Existential Fears in Afghanistan
|Publisher||Institute for War and Peace Reporting|
|Author||Abdol Wahed Faramarz|
|Publication Date||5 February 2013|
|Citation / Document Symbol||ARR Issue 448|
|Cite as||Institute for War and Peace Reporting, Existential Fears in Afghanistan, 5 February 2013, ARR Issue 448, available at: http://www.refworld.org/docid/511506052.html [accessed 26 July 2014]|
|Disclaimer||This is not a UNHCR publication. UNHCR is not responsible for, nor does it necessarily endorse, its content.
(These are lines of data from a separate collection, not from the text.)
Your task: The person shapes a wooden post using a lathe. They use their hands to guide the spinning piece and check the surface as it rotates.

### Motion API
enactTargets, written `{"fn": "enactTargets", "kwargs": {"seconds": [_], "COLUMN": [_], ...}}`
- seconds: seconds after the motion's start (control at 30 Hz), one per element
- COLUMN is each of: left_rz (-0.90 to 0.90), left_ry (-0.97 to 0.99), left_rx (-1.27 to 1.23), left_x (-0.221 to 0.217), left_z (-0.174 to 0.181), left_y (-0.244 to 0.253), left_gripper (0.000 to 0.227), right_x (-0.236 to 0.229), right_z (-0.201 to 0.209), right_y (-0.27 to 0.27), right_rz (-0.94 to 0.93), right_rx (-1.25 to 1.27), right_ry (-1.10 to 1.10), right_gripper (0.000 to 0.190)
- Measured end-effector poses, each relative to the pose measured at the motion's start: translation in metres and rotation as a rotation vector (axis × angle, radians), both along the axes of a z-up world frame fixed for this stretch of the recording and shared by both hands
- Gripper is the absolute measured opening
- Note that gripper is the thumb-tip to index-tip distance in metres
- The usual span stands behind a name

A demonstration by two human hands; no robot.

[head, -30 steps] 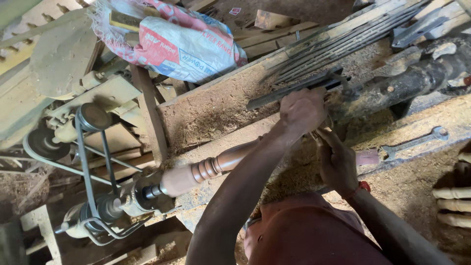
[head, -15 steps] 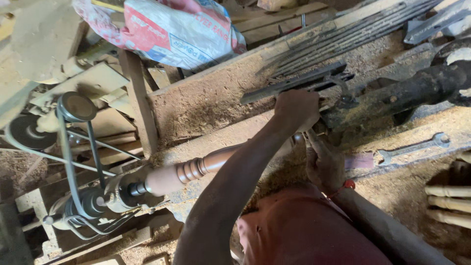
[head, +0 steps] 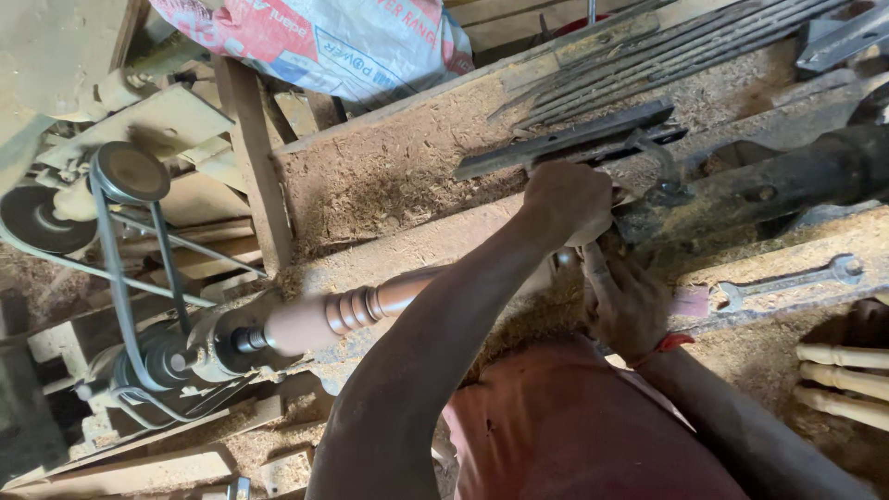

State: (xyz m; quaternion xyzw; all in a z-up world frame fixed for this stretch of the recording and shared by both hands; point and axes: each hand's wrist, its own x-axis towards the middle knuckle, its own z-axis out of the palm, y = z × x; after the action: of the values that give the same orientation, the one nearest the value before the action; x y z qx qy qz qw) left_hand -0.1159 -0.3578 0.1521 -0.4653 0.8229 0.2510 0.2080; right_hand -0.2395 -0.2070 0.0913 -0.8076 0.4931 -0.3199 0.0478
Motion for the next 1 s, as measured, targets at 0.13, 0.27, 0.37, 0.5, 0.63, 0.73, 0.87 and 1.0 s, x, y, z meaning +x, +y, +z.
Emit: {"fn": "enactTargets", "kwargs": {"seconds": [0.13, 0.27, 0.37, 0.5, 0.63, 0.73, 0.87, 1.0], "left_rz": [-0.004, 0.018, 0.035, 0.057, 0.084, 0.064, 0.131, 0.166], "left_ry": [-0.034, -0.002, -0.007, 0.028, 0.001, -0.017, 0.004, 0.029], "left_rx": [0.028, -0.004, -0.011, -0.069, -0.055, -0.115, -0.13, -0.207], "left_x": [-0.004, -0.001, -0.002, -0.002, -0.001, -0.004, -0.004, -0.003], "left_z": [-0.004, -0.005, -0.006, -0.007, -0.006, -0.008, -0.011, -0.014], "left_y": [-0.001, -0.002, 0.0, 0.003, 0.003, 0.005, 0.005, 0.008], "left_gripper": [0.019, 0.019, 0.02, 0.02, 0.024, 0.03, 0.023, 0.021], "right_x": [-0.011, -0.015, -0.022, -0.029, -0.031, -0.035, -0.04, -0.043], "right_z": [-0.003, -0.003, -0.001, -0.002, -0.006, -0.008, -0.01, -0.003], "right_y": [-0.004, -0.011, -0.013, -0.016, -0.02, -0.022, -0.026, -0.03], "right_rz": [0.035, 0.096, 0.124, 0.133, 0.167, 0.181, 0.208, 0.227], "right_rx": [0.032, -0.058, -0.065, -0.013, -0.028, -0.019, -0.07, -0.121], "right_ry": [0.093, 0.097, 0.153, 0.3, 0.258, 0.288, 0.313, 0.416], "right_gripper": [0.061, 0.056, 0.057, 0.058, 0.058, 0.06, 0.057, 0.053]}}
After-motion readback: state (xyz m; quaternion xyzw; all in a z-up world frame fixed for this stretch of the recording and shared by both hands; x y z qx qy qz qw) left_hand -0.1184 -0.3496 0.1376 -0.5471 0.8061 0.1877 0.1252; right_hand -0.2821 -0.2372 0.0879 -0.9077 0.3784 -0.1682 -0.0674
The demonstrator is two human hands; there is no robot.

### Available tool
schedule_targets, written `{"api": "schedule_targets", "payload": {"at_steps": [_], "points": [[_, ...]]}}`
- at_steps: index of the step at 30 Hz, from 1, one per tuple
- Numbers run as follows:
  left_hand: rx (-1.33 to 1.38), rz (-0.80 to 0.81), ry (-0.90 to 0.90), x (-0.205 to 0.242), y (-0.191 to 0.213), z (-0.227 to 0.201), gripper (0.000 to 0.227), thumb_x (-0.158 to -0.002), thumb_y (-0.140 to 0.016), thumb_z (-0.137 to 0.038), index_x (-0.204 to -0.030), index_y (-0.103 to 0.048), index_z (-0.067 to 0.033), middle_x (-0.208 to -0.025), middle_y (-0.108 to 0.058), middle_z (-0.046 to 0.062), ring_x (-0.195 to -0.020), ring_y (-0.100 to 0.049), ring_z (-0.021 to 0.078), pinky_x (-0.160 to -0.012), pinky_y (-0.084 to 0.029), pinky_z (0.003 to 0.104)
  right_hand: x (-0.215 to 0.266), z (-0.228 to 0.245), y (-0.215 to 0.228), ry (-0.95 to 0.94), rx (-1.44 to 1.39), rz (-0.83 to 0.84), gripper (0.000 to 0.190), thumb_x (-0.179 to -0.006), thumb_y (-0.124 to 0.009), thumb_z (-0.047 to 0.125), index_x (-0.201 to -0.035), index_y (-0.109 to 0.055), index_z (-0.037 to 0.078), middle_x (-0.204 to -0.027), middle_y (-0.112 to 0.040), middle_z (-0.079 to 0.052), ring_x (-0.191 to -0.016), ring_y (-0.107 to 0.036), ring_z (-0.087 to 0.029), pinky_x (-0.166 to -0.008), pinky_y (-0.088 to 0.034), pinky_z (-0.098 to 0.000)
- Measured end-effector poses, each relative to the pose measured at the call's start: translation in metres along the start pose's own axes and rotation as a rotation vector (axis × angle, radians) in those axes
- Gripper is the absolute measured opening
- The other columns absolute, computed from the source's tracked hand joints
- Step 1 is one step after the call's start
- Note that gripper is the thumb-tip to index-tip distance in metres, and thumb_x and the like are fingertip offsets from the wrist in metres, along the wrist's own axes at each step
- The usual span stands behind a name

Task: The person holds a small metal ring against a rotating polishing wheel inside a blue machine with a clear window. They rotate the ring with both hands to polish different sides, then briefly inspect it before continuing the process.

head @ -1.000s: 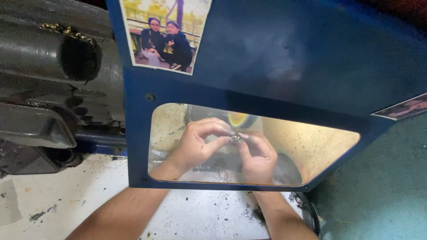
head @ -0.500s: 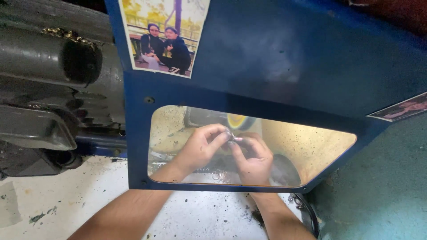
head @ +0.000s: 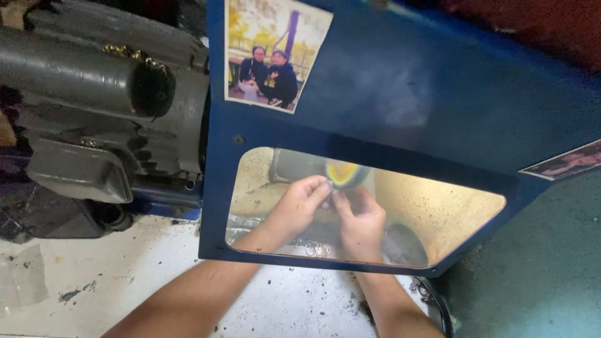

Any views expressed are solely those of the author or publisher and do not necessarily reflect those of UNHCR, the United Nations or its Member States.|
As the end date for the NATO combat troop presence approaches, some experts in Afghanistan fear their country will not withstand external pressures and could even disintegrate.
Last month, Ashraf Ghani Ahmadzai, a former central banker who now heads the commission in charge of the security transition, told a private Afghan TV station that the next ten years would be a massive challenge.
"We face dangers to the survival of our nationhood in 2014," he said in a January 5 interview. "Our neighbours, as well as some international commentators and others who do not hold us in high esteem, are waiting for a collapse."
In January, Afghanistan's former intelligence chief Amrullah Saleh, issued dire predictions about his country's post-2014 future. In interviews for the BBC in English and Pashtu, he warned of immediate threats posed by Pakistan and Iran.
Interviewed by the BBC's Frank Gardner, Saleh said the West would "regret it one day" if it failed to "persuade, pressure or convince Pakistan to give up extremist militancy as tool for promotion of its foreign policy".
For Afghans, he said, the result would be that "a lot of us will be killed, perhaps hundreds of thousands of people displaced. There will be images of an Afghanistan sinking into chaos, an Afghanistan not able to provide services for its population."
Some politicians like parliamentarian Mohammad Hussein Fahimi argue that the influence of both Tehran and Islamabad already extends far inside Afghanistan, into the heart of government. Fahimi told IWPR that this leverage allowed these states to press home their advantage whenever they sensed that the Afghan leadership was vacillating.
Apart from the continuing Taleban insurgency, local analysts point to internal strains within central institutions including government, parliament and the security forces, with many politicians still more attached to old political and ethnic allegiances than to the nation state.
For some, the future is beginning to look alarmingly like the civil war period of the early 1990s.
Abdul Latif Pedram, leader of the National Congress Party, fears a resurgence in warlords reigning over mini-states within Afghanistan and engaging in conflict with neighbouring factions.
"Increasing tribal, ethnic, factional and regional prejudice presents a major risk that our nationhood will be destroyed," he said. "Whenever Afghan politicians, rulers and leaders appear before the media, they mask their true faces behind talk of national unity, and behind claims that the Afghans are one united nation with no ethnic differences among them. But when they return to their homes, they talk of tribe and tribalism, race and racism."
Ghafur Lewal, director of the Afghanistan Centre for Regional Studies, says Afghanistan has faced similar existential crises on three or four occasions over the past century.
Despite the 11-year western presence, Iran and Pakistan have successfully ensconced themselves in the political, economic and cultural spheres and now enjoy what he calls "unlimited influence" in government, which he believes could ultimately lead to the destruction of the Afghan state.
While some argue that the Afghan security forces are now in a position to cope without international support, Lewal sees them as part of the problem – the military is just as weak and prone to collapse as the government.
He draws an analogy with the end of President Najibullah's rule in 1992, when the regular army fell apart and a number of mujahedin factions embarked on years of civil war.
Pedram agreed, saying most recruits joined the security forces because they needed an income, not because they believed in a unitary Afghanistan. That could mean that if circumstances changed, they would simply walk away, leaving no force to defend the state.
The Afghan defence and interior ministries declined to comment on these claims, but a spokesman for President Hamed Karzai rejected both the warnings of state collapse and the claims that agents of neighbouring states had penetrated the institutions of government.
"There is no doubt that destructive individuals inside and outside Afghanistan are trying to destroy its nationhood, but they are incapable of doing so. It will never happen," spokesman Aimal Faizi told IWPR.
Faizi said the continued presence of international forces beyond the 2014 withdrawal would guarantee Afghanistan's security, and noted in particular the security pact with the United States which President Karzai discussed on a recent trip to Washington.
"Once the security document is approved by the two countries, no threat will destroy Afghanistan's nationhood," he said.